I’m not sure when people decided the best time to get married was right out of college – the time when your life is the least stable and normal, when your career, future and ability to support yourself are in question.
Logically, this is the worst time to get married, yet people keep rushing to the aisles ready to say “I do” without the slightest clue of what it takes to be in a successful marriage.
Getting married doesn’t make you an adult
Getting married doesn’t make you an adult. It doesn’t make you more grown up or make others think you’re successful and on the road to the top. Getting married is something you do when you and your partner are fully ready to take on the huge responsibility of taking care of each other. If you can’t even take care of yourself, why would you enter into a marriage?
I’ve been noticing this among millennial a who act like they need to prove they’re all “grown up.” So they leave college and already assume a successful career lies before them – so getting married is the next adult thing to do.
If you’re unemployed, it’s not the right time to get married.
Getting married isn’t an accomplishment – stop acting like it is
It is odd to me when people do mediocre things and act and expect people to be in awe.
Getting married is not an accomplishment. Staying married for 30 years is an accomplishment. But getting engaged and walking down the aisle is something antrhjng can do. Especially when your parents are probably going to end up paying for your wedding – since you can’t afford a dream wedding anyways – it is nothing to mark in your “successful accomplishments” column.
You have to have a job to get married
Getting married and starting a family is expensive. Just like getting a home and having kids.

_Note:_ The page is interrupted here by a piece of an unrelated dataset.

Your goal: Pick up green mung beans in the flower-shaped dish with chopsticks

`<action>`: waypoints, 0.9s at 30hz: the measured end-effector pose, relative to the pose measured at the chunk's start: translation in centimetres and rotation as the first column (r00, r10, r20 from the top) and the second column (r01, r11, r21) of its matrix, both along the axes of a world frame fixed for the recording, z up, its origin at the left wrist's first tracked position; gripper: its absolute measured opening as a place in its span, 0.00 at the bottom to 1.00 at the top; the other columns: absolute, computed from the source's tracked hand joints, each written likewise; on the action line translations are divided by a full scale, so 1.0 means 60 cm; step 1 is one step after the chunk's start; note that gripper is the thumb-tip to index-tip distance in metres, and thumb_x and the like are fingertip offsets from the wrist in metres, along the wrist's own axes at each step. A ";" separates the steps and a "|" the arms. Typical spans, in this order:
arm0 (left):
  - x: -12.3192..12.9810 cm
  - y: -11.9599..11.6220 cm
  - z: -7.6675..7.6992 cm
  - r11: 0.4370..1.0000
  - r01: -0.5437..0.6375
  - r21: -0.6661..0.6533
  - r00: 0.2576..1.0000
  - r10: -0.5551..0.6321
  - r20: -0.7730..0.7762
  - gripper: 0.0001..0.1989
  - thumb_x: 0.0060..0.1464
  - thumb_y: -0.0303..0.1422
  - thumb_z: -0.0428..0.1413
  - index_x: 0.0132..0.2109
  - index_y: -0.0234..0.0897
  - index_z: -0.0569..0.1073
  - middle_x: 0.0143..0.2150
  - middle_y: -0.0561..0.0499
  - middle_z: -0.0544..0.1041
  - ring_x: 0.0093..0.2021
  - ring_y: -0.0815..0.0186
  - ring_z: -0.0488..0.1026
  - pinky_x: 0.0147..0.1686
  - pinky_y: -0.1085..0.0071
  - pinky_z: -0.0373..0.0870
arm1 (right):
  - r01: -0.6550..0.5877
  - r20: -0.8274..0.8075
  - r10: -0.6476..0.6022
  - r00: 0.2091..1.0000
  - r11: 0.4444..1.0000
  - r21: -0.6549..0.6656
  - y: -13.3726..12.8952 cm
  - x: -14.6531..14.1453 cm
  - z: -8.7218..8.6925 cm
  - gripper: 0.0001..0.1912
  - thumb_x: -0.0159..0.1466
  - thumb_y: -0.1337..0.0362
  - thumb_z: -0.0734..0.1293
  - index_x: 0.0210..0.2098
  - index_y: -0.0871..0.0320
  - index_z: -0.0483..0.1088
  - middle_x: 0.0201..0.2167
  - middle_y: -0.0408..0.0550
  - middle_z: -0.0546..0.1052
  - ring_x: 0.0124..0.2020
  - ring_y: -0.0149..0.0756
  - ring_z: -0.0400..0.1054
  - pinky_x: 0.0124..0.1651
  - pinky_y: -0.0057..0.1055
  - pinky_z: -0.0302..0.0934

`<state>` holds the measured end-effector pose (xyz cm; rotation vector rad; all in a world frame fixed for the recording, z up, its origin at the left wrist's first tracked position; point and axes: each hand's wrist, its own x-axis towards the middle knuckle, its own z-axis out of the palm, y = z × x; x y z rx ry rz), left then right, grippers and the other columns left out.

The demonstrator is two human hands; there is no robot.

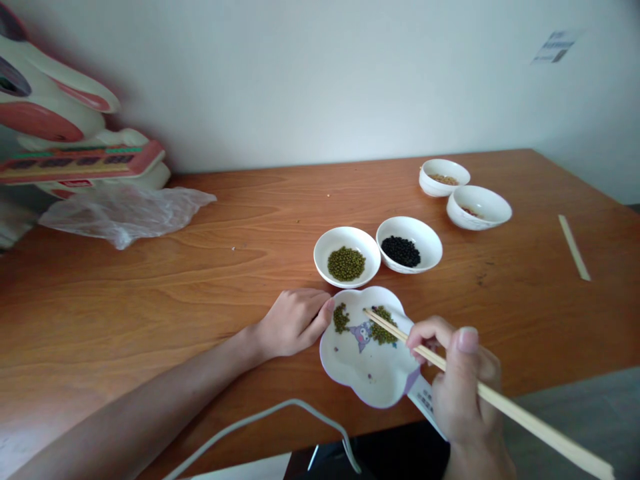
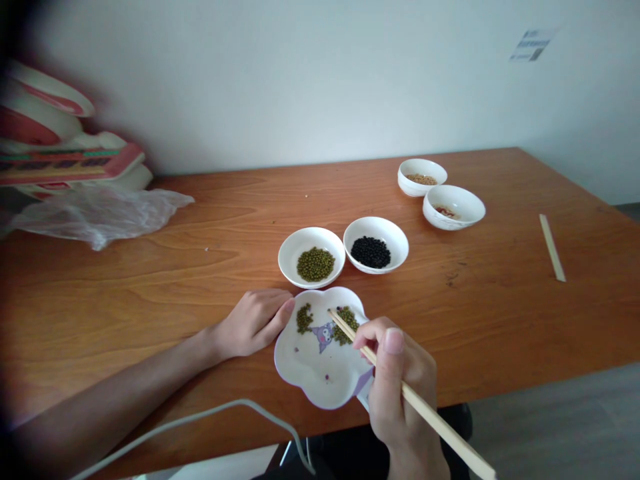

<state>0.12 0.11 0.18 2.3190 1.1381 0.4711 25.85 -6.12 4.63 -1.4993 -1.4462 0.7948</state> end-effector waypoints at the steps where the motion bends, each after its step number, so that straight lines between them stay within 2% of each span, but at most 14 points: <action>1: 0.000 0.000 0.000 1.000 0.000 -0.001 1.000 0.000 0.000 0.19 0.76 0.37 0.38 0.34 0.38 0.62 0.32 0.52 0.71 0.32 0.67 0.66 0.37 0.69 0.63 | -0.010 0.002 0.010 1.000 1.000 0.005 0.000 0.001 -0.001 0.39 0.76 0.41 0.45 0.26 0.56 0.72 0.21 0.46 0.71 0.26 0.35 0.66 0.30 0.33 0.55; 6: 0.001 0.001 0.001 1.000 0.000 0.007 1.000 -0.001 0.008 0.20 0.76 0.37 0.38 0.34 0.38 0.63 0.31 0.52 0.71 0.31 0.67 0.66 0.36 0.69 0.63 | -0.060 0.003 0.060 0.998 0.998 -0.005 -0.001 0.003 -0.004 0.41 0.75 0.40 0.41 0.28 0.56 0.71 0.23 0.46 0.72 0.26 0.36 0.66 0.30 0.34 0.54; 19: 0.002 0.001 0.003 0.999 -0.004 0.037 1.000 0.004 0.002 0.19 0.75 0.37 0.39 0.34 0.38 0.64 0.31 0.52 0.71 0.31 0.68 0.67 0.36 0.70 0.64 | -0.018 -0.011 0.019 1.000 0.999 0.051 0.003 -0.006 0.001 0.34 0.77 0.45 0.49 0.27 0.56 0.71 0.21 0.44 0.69 0.24 0.33 0.64 0.29 0.34 0.53; 27: 0.001 0.001 0.002 1.000 0.004 0.025 1.000 -0.004 0.004 0.19 0.75 0.36 0.39 0.34 0.38 0.64 0.32 0.52 0.72 0.31 0.68 0.67 0.36 0.70 0.64 | -0.052 -0.036 0.054 0.998 0.996 0.068 0.001 -0.001 0.001 0.39 0.76 0.42 0.43 0.26 0.56 0.71 0.21 0.46 0.69 0.25 0.36 0.65 0.29 0.35 0.54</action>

There are too many unknowns. What if you don’t get the dream job? What if you don’t finish school?
I blame schools for making people too overconfident that life will be easy. Honestly, life is insanely hard. You’re not special and no one is waiting to help you.
Two mature adults who get married tackle the world together – but if neither of you are ready to even support yourself, supporting a family is harder.
You’ll have your big day and spend lots of time planning it – when it’s over, people will go back to their lives and no one will remember or care that you got hitched – because people get married all the time.
Once the glitz and glamour is gone, you’ll just be 2 adults with more responsibilities than you had before.
If you’re in school, it’s not time to get married
If you are in shook of any kind – whether it be undergrad or you’re getting your masters degree – it means you’re not yet an adult. Adults have careers and a plan. If you are in school of any kind, you are not an adult – and marriage is reserved for adults.
Getting married won’t make you an adult and it won’t make you look like a grown up.
Let’s stop rushing to get married and add to that 50% divorce rate – because if you’re not employed and just starting your life, getting married is the worst thing you can do.
Marriage is a commitment that you make when you’re both fully matured and understand each other as people – then you can combine your lives and move forward. But don’t think getting engaged will solve your problems and don’t ignore the fact that you haven’t yet started your life as an adult. Getting married won’t make life easier or make you an adult – it will make your life harder. Are the sacrifices and hard work worth it? Damn right it is. But it’s not easy and not for young kids who are just starting out.
Get to a place in life where your future is bright – and plan accordingly. Don’t just get married because that’s what you think you need to do next.